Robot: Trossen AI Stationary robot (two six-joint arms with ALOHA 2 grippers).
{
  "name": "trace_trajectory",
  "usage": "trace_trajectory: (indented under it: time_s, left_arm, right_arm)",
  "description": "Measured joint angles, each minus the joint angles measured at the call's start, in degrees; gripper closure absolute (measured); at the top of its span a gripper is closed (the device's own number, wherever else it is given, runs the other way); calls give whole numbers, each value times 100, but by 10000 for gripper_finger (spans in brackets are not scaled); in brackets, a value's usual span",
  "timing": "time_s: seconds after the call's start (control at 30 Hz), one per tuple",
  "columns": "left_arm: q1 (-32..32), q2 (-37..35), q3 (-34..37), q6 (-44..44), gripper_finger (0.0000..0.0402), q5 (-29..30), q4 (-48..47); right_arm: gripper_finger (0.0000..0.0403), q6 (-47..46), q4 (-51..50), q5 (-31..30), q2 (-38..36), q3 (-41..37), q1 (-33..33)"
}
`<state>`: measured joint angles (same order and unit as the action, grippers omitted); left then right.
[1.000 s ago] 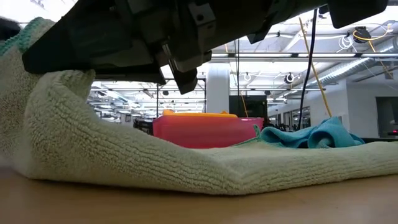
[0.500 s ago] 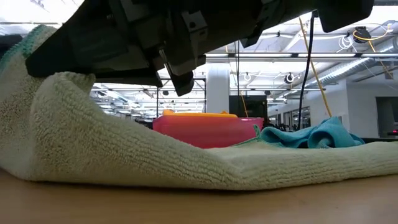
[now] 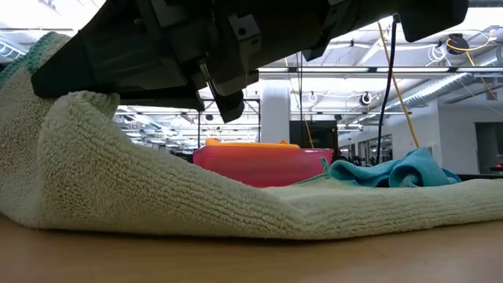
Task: Fold microfiber towels
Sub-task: Fold the light green microfiber cloth
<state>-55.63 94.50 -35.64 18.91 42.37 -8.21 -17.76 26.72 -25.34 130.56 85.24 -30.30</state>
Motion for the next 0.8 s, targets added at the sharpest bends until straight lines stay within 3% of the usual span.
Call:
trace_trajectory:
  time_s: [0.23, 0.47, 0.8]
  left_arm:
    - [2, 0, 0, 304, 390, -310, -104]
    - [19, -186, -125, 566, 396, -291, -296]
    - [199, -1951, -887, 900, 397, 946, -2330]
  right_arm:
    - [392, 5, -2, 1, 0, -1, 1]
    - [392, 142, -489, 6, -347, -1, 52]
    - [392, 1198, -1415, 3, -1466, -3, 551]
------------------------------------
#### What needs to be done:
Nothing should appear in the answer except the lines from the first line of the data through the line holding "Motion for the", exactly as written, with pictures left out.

#### Answer area:
Robot: Trossen AI Stationary robot (two six-joint arms with ALOHA 2 grippers).
{
  "name": "trace_trajectory",
  "usage": "trace_trajectory: (indented under it: time_s, left_arm, right_arm)",
  "description": "Measured joint angles, each minus the joint angles measured at the call's start, in degrees; gripper closure absolute (measured); at the top of its span a gripper is closed (the device's own number, wherever else it is given, runs the other way); calls give whole numbers, each value times 100, but by 10000 for gripper_finger (spans in brackets are not scaled); in brackets, a value's usual span",
  "timing": "time_s: seconds after the call's start (control at 30 Hz), one per tuple",
  "columns": "left_arm: q1 (-32..32), q2 (-37..35), q3 (-34..37), q6 (-44..44), gripper_finger (0.0000..0.0402), q5 (-29..30), q4 (-48..47); right_arm: gripper_finger (0.0000..0.0403), q6 (-47..46), q4 (-51..50), q5 (-31..30), q2 (-38..36), q3 (-41..37), q1 (-33..33)"
}
`<state>`: measured joint angles (same order and unit as the action, grippers omitted); left then right.
[1.000 s ago] 
[0.500 s ago] 
[now] 
Task: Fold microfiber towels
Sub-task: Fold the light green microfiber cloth
<state>-55.63 94.50 -35.64 18.91 42.37 -8.21 -17.76 26.72 -25.34 130.56 85.24 -30.30</state>
Motion for the next 0.8 s, targets added at the sharpest bends until straight lines stay within 3% of the usual span.

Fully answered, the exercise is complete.